■ Provided data:

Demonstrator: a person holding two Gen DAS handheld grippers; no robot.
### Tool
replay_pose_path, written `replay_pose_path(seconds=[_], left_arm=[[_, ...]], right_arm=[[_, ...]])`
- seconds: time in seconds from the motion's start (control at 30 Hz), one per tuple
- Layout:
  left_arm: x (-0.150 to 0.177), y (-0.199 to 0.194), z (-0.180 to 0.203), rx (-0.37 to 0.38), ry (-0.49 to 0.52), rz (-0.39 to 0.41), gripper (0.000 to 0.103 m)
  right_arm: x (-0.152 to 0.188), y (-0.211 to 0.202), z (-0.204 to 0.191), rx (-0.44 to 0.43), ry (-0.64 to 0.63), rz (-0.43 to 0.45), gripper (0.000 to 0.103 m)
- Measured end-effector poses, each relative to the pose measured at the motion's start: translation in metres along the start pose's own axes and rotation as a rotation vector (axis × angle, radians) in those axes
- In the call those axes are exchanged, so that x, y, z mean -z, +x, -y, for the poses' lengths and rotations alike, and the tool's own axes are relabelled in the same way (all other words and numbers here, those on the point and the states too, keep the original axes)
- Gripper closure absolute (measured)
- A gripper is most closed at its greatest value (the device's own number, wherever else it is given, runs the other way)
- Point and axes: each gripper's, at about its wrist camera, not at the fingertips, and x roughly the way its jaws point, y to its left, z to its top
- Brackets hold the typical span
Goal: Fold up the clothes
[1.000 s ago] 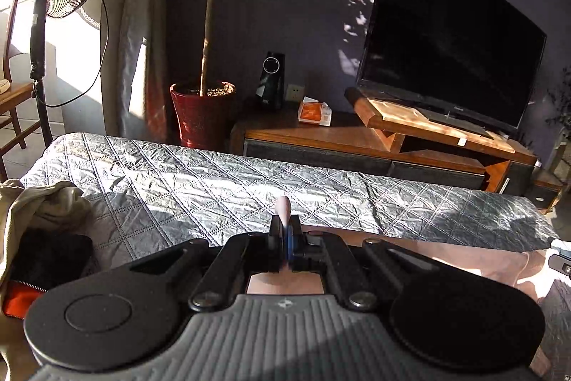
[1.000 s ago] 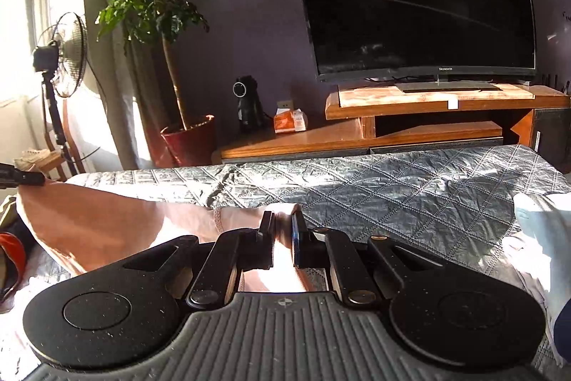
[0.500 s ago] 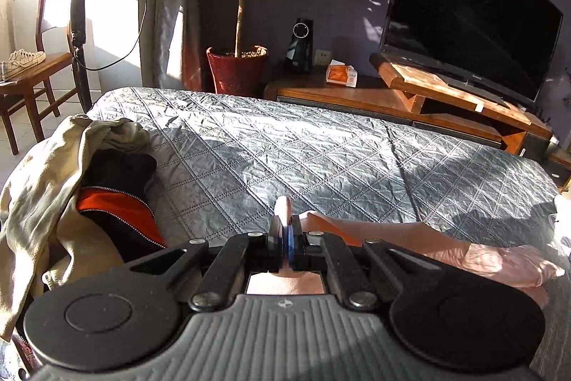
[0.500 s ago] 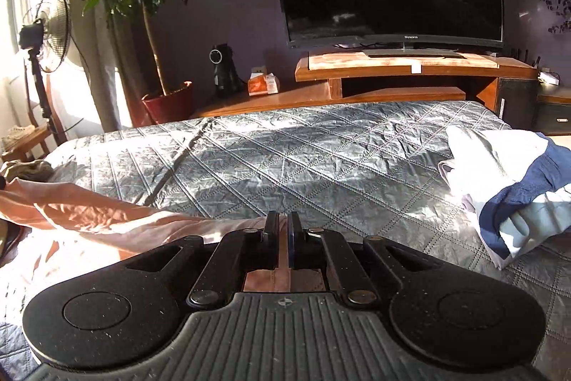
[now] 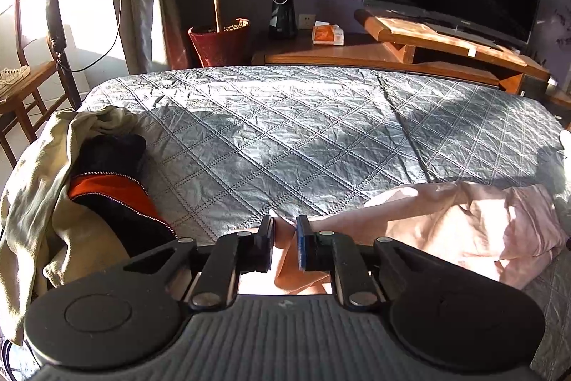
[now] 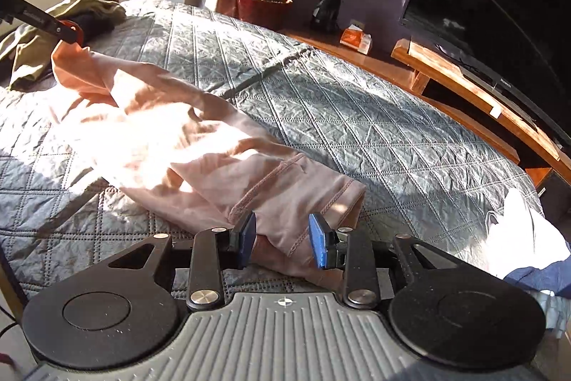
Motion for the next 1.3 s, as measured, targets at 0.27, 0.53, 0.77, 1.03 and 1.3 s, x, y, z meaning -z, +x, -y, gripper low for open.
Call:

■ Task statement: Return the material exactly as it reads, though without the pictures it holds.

■ Result:
Demonstrator: a person holding two Gen DAS handheld grippers; no robot.
### Tool
replay_pose_path, written `replay_pose_path(seconds=[_], left_arm=[[_, ...]], right_arm=[[_, ...]])`
- seconds: time in seconds from the motion's start (control at 30 Hz), one per tuple
- Layout:
  left_arm: x (-0.150 to 0.177), y (-0.199 to 0.194), z (-0.180 to 0.203), rx (-0.37 to 0.38), ry (-0.49 to 0.52), rz (-0.39 to 0.41), gripper (0.000 to 0.103 m)
  right_arm: x (-0.152 to 0.188), y (-0.211 to 0.202), z (-0.204 to 0.191), rx (-0.44 to 0.43), ry (-0.64 to 0.63), rz (-0.43 to 0.45), gripper (0.000 to 0.103 m)
- Measured end-effector poses, each relative to the pose measured at the motion's start: translation in metres along the start pose's own axes and rotation as a rotation vector (axis × angle, radians) in those axes
- In the call those axes are exchanged, so that x, y, z mean -z, +x, -y, for the poses' lengths and rotations alike, and the tool's own axes are relabelled in the same way (all other words and numbers here, those on the point and the states too, keep the original axes)
- Gripper closure absolute (measured)
- A gripper is most closed at its greatest value (the device's own number, wherever else it is given, runs the other way)
- Point and axes: each gripper's, at about its wrist camera, not at the fingertips, and x roughly the way its jaws point, y to its left, z to its top
- Brackets hold the typical span
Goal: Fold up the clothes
[1.000 s ago] 
[1.000 s ago] 
[0.500 s ago] 
[0.500 s ago] 
[now] 
[now] 
Motion for the next 1.3 s, as measured, targets at 0.27, 0.53, 0.77, 1.03 and 1.3 s, x, y, z meaning -z, +x, -y, gripper low for open.
Call:

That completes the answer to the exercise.